Copy the lines below, word for word, from the first through the line containing "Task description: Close". Leave the pictures out.
********
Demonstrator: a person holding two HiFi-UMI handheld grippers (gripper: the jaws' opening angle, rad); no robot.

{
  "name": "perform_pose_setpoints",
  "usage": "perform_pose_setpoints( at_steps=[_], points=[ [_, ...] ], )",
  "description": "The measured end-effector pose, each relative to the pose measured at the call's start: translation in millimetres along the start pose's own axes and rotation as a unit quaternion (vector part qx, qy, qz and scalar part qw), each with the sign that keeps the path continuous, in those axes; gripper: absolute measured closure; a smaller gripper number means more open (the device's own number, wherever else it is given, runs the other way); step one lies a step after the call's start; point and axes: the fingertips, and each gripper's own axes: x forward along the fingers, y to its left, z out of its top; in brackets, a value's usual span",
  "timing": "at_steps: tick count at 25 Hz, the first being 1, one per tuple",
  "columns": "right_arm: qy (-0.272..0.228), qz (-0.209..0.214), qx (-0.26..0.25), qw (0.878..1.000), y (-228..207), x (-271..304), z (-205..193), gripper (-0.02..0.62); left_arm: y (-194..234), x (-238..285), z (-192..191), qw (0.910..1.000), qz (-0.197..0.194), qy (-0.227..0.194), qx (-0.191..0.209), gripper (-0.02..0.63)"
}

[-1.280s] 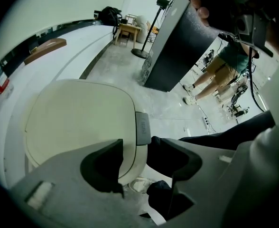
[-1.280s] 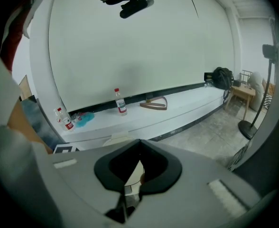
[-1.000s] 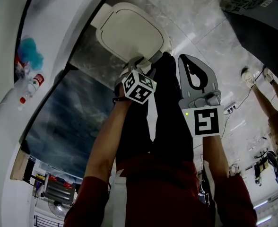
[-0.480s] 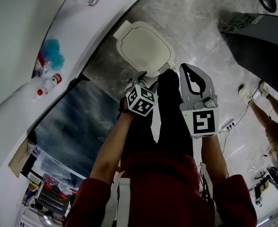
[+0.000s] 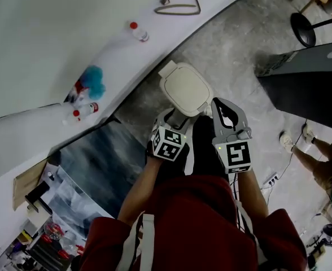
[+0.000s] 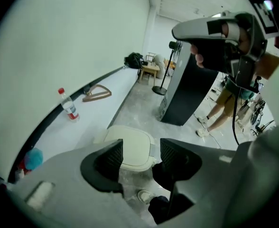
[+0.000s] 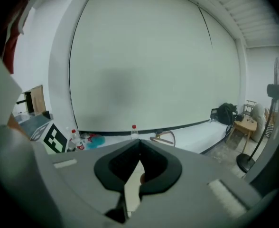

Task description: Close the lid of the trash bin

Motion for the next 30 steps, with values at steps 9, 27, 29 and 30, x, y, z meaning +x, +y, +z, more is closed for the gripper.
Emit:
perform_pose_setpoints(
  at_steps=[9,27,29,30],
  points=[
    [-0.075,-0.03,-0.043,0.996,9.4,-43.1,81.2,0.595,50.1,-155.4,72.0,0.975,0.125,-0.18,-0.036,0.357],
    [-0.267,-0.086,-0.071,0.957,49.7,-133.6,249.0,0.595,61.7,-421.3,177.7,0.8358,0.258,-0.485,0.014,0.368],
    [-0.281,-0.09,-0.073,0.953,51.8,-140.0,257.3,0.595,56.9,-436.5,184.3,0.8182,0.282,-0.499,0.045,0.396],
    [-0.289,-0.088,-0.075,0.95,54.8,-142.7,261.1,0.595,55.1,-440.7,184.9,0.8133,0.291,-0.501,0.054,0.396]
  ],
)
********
# [Answer area]
Demonstrator: a person holding two HiFi-UMI handheld grippers (gripper: the jaws' opening angle, rad); no robot.

{
  "name": "perform_pose_setpoints",
  "usage": "perform_pose_setpoints( at_steps=[_], points=[ [_, ...] ], )",
  "description": "The measured end-effector pose, each relative to the pose measured at the call's start: translation in millimetres along the start pose's own axes and rotation as a unit quaternion (vector part qx, qy, qz and scalar part qw), each with the sign that keeps the path continuous, in those axes; gripper: absolute measured closure; a smaller gripper number means more open (the device's own number, wherever else it is given, runs the other way); step one lies a step after the call's start; point and axes: the fingertips, and each gripper's own axes: x forward along the fingers, y to its left, z out of its top; in brackets, a value's usual span",
  "timing": "at_steps: tick count at 25 Hz, the first being 1, one per tuple",
  "columns": "right_arm: qy (-0.272..0.228), qz (-0.209..0.214), qx (-0.26..0.25), qw (0.878..1.000), y (-228..207), x (-271..304), z (-205..193), gripper (-0.02..0.62); left_arm: y (-194..234), x (-238..285), z (-192..191), qw (0.910..1.000), qz (-0.197..0.194), qy (-0.227..0.194), qx (-0.191..0.209), gripper (-0.02..0.63)"
}

[-1.280s] 
[-1.280s] 
[-1.000s] 
[-0.480s] 
[+0.000s] 
[+0.000s] 
[+0.000s] 

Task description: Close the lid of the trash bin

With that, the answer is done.